------ Exercise data ------

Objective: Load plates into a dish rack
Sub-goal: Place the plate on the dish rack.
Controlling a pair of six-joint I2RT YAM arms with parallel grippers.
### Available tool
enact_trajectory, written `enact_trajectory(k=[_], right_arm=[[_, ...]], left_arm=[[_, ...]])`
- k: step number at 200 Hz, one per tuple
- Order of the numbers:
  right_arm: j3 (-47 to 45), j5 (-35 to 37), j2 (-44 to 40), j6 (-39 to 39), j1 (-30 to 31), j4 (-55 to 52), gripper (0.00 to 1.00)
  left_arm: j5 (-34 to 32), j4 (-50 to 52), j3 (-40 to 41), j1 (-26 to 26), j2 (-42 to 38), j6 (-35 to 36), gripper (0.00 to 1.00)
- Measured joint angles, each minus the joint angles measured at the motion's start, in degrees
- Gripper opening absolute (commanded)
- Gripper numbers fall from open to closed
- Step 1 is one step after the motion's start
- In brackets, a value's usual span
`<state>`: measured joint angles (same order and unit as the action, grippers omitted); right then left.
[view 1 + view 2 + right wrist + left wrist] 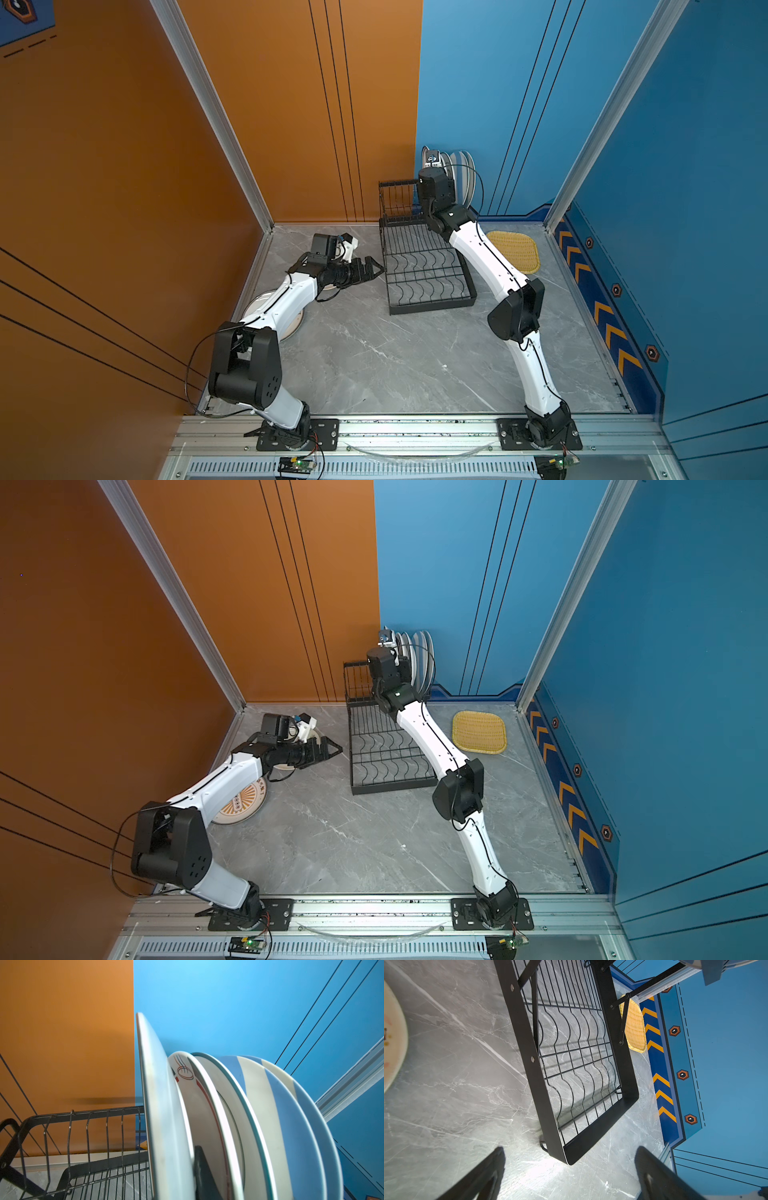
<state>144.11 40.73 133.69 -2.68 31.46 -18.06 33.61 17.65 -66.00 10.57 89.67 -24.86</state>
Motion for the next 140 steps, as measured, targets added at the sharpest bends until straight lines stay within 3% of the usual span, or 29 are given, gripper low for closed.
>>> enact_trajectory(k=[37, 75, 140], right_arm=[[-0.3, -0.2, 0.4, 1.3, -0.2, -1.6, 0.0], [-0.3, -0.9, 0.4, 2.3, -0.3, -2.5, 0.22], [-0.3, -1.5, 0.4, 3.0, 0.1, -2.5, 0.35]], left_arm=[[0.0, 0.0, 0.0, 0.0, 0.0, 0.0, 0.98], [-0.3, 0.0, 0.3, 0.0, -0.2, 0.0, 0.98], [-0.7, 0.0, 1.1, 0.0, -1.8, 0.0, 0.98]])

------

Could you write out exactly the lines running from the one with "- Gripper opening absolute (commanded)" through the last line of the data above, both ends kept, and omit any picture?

- Gripper opening absolute (commanded)
- Gripper numbers fall from open to closed
- Step 1 is one step after the motion's start
- In brackets, a value's usual span
`<state>`: measured joint angles (same order and unit as the action, grippers omitted); right then left.
[view 1 + view 2 + right wrist + left wrist] 
<state>144.11 40.73 133.69 -2.68 31.46 -18.06 33.61 17.65 -66.00 10.57 89.67 -24.86</state>
Motion for the next 140 steps, as measured, targets added at the sharpest bends until straight lines stay within 3% of the usual span, or 29 are given, gripper low for closed.
>>> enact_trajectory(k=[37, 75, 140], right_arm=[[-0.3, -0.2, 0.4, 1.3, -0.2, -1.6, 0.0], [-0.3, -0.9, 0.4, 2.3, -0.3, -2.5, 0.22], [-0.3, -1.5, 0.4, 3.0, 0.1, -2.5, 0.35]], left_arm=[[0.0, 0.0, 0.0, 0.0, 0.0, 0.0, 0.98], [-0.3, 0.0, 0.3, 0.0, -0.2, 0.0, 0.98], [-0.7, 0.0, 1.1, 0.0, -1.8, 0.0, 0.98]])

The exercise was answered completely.